El clásico: La chica de la curva

Existen diferentes versiones, pero todas ellas tienen un denominador común: una joven
enfundada en un vestido blanco. Cuenta la leyenda que un padre de familia volvía del trabajo a
casa por la carretera de las Costas del Garraf. Era una noche lluviosa, el frío empañaba el
parabrisas y el cansancio empujaba sus párpados hacia abajo. A medida que avanzaba por la
carretera, las gotas golpeaban con más violencia los cristales de su coche, que perdía
estabilidad en el serpenteante trazado del asfalto.

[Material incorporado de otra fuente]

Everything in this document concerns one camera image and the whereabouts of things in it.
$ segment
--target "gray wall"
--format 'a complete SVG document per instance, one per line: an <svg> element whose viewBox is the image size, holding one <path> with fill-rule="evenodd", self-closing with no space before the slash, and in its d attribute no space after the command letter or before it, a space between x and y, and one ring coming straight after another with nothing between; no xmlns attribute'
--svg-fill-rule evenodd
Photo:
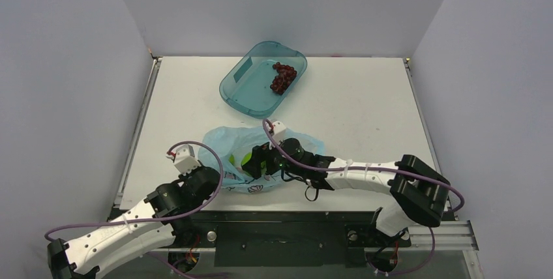
<svg viewBox="0 0 553 279"><path fill-rule="evenodd" d="M277 40L307 55L410 56L442 0L124 0L157 55L243 55Z"/></svg>
<svg viewBox="0 0 553 279"><path fill-rule="evenodd" d="M151 58L123 0L0 0L0 65L0 277L48 278L42 234L107 215Z"/></svg>
<svg viewBox="0 0 553 279"><path fill-rule="evenodd" d="M413 56L487 278L551 278L553 1L444 0Z"/></svg>

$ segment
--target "cable tie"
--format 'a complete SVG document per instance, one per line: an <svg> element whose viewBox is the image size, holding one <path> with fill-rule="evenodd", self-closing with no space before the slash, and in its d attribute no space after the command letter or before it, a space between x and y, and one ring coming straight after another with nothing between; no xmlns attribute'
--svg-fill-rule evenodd
<svg viewBox="0 0 553 279"><path fill-rule="evenodd" d="M128 229L128 234L129 234L129 235L132 234L132 229L130 228L130 225L129 225L128 222L127 222L126 216L125 216L125 215L122 215L122 217L123 217L123 221L125 222L125 226L126 226L127 229Z"/></svg>
<svg viewBox="0 0 553 279"><path fill-rule="evenodd" d="M353 164L353 160L352 159L349 159L346 161L346 167L344 167L344 176L347 177L348 176L348 168L350 168L350 166Z"/></svg>

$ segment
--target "bunch of grapes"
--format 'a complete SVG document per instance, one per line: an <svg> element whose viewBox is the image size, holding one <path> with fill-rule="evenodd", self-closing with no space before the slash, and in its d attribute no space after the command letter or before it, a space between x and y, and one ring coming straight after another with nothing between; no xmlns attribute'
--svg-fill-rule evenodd
<svg viewBox="0 0 553 279"><path fill-rule="evenodd" d="M278 75L273 79L271 90L278 95L282 95L295 79L297 71L292 66L283 65L280 62L276 62L273 65L273 69L278 72Z"/></svg>

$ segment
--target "blue plastic bag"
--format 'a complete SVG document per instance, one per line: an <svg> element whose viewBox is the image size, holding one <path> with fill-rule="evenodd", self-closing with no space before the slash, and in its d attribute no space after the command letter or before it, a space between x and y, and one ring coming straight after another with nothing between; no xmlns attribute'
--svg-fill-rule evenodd
<svg viewBox="0 0 553 279"><path fill-rule="evenodd" d="M296 138L306 151L324 154L324 143L311 136L286 129L285 138ZM242 193L268 191L283 183L279 171L274 174L265 174L259 179L253 179L241 169L242 159L251 153L256 145L262 145L268 141L267 135L260 126L254 128L218 127L206 133L202 140L219 155L223 163L225 171L223 188ZM200 149L198 158L205 166L219 169L215 158L208 150Z"/></svg>

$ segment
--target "white table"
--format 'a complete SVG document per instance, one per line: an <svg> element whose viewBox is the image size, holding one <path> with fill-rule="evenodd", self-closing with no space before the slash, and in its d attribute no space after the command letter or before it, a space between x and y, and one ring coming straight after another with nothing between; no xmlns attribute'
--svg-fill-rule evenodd
<svg viewBox="0 0 553 279"><path fill-rule="evenodd" d="M239 60L163 57L121 185L121 209L177 177L165 157L172 144L201 141L218 126L261 124L229 107L219 95L219 83ZM326 155L390 162L414 154L434 166L408 76L402 59L310 57L307 71L271 118L323 140ZM204 210L374 211L393 200L373 192L323 190L318 201L309 202L305 188L286 183L259 194L221 191Z"/></svg>

El hombre agudizó los sentidos y redujo la marcha. En ese mismo instante, los faros del
vehículo iluminaron la figura de una chica que, empapada por la lluvia, esperaba inmóvil a que
algún conductor se apiadara de ella y la llevara a su destino. Sin dudarlo ni un momento, frenó
en seco y la invitó a subir. Ella aceptó de inmediato, y mientras se sentaba en el lugar del
copiloto, el chofer se fijó en su vestimenta. Llevaba un vestido blanco de algodón arrugado y
manchado de barro. Por su pelo enmarañado, parecía que llevaba un buen rato esperando.
Reanudó el viaje y empezaron una distendida conversación en la que la chica esquivó en varias
ocasiones la historia de cómo había llegado hasta aquel lugar. Hasta que llegó el momento
idóneo. Con una voz fría y cortante, le pidió que redujera la velocidad hasta casi detener el
vehículo. “Es una curva muy cerrada”, le advirtió. El hombre siguió su consejo y, cuando vio lo
peligroso que podría haber sido, le dio las gracias. Ella, con voz cortante y fría, le espetó: “No
me lo agradezcas, es mi misión. En esa curva me maté yo hace más de 25 años. Era una noche
como ésta.” Un escalofrío recorrió la espalda del hombre y erizó su piel. Cuando giró la vista
hacia el copiloto, la joven ya no estaba. El asiento, sin embargo, seguía húmedo.

Esta escena se ha repetido en otros lugares de España, como en Mallorca o Bàscara (Girona).